Belal Yasin
Middle East Monitor / September 18, 2020
In the early 1990s, Wael Al-Tahan submitted an application to the Israeli authorities for a permit to build a house on his land at Jabal Mukaber in occupied Jerusalem. The application was refused with no reason given. After many such attempts, Al-Tahan had no option but to build his house without a permit. At that stage the Israeli-led municipality started proceedings against him and issued a demolition order.
Despite trying to get a building permit many times, Al-Tahan was fined $30,000 and, on 11 August, had to watch as the authorities demolished his five-bedroom house, in which 25 members of his family lived, most of them children.
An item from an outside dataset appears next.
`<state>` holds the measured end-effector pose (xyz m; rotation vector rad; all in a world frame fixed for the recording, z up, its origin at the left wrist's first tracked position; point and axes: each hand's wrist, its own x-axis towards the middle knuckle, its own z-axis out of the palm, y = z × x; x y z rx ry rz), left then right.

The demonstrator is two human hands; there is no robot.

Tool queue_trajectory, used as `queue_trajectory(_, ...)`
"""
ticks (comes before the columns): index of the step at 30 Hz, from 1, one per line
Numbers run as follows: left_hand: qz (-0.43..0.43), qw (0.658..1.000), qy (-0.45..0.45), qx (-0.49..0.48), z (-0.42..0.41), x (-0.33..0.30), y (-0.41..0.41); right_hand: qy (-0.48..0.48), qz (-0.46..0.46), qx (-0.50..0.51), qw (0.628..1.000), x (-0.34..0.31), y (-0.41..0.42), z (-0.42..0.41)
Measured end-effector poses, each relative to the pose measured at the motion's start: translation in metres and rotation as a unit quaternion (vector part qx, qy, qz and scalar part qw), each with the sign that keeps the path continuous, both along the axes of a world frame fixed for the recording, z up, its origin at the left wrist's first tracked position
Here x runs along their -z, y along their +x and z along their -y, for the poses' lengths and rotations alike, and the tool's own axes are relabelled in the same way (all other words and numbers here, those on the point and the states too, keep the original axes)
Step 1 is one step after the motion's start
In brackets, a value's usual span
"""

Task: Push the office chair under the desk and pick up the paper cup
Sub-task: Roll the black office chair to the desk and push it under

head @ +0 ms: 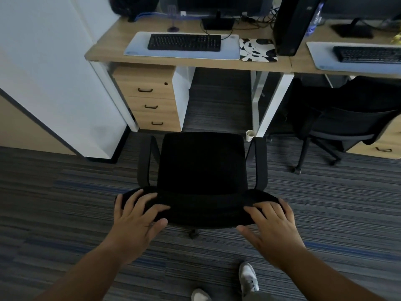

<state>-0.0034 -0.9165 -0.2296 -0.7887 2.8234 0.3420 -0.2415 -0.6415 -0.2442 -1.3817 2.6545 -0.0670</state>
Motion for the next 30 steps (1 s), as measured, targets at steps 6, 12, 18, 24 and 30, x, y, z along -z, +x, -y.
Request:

This demolition was not an exception. Israel’s policy of rejecting building permit applications from Palestinians started many years ago, and has led to the displacement of hundreds of Palestinian families following the demolition of their homes.
In 2019 alone, the Israelis demolished more than 140 houses in occupied Jerusalem. From then until mid-August this year, more than 100 more residential and commercial facilities were demolished in the city.
Palestinians in Jerusalem are subjected to many racist practices when attempting to get building permits. The bureaucratic administrative procedures can last up to eight years, and the cost of obtaining the necessary documents could be as high as $60,000. Moreover, the authorities are unwilling to establish structural plans for Palestinian neighbourhoods. As a result, some Palestinians have to build their houses without getting a permit, only to get demolition orders later on.
Israeli settlers, however, have no such problems. According to data from Peace Now, 48,000 building permits were issued by the authorities in favour of settlers from 1991 to 2018, whereas Palestinians were granted only 9,350 during the same period, less than a third of the applications made.
In this context, the Israeli Information Centre for Human Rights in the Occupied Territories has documented Israel’s efforts to hinder any Palestinian attempts to build homes, while the occupation authorities simultaneously allocate large funds to develop and expand the infrastructure of Jewish neighbourhoods and the illegal settlement blocs in Greater Jerusalem.
“Unauthorised construction in Muslim, Druze, Christian and Circassian neighbourhoods is not groundless,” explained Knesset member Nitzan Horowitz, “but rather a result of long years of facing hardship to obtain housing and planning permission due to discriminatory practices against non-Jewish citizens, and the authorities’ failed strategies.”
Denying thousands of requests made by Palestinians to obtain building permits, and implementing arbitrary measures that put their houses at risk of demolition, is a violation of international law, including Article I of the International Convention on the Suppression and Punishment of the Crime of Apartheid (ICSPCA). This confirms that apartheid is a crime against humanity and that inhuman acts resulting from the policies and practices of apartheid and similar policies and practices of racial segregation and discrimination, as defined in article II of the Convention, violate the principles of international law, in particular the purposes and principles of the Charter of the United Nations, and constitute a serious threat to international peace and security.
Israel’s policies and practices against the Palestinian presence in Jerusalem are a flagrant violation of human rights laws and conventions. A legal campaign is needed urgently to condemn Israel’s occupation and stop its discriminatory policies.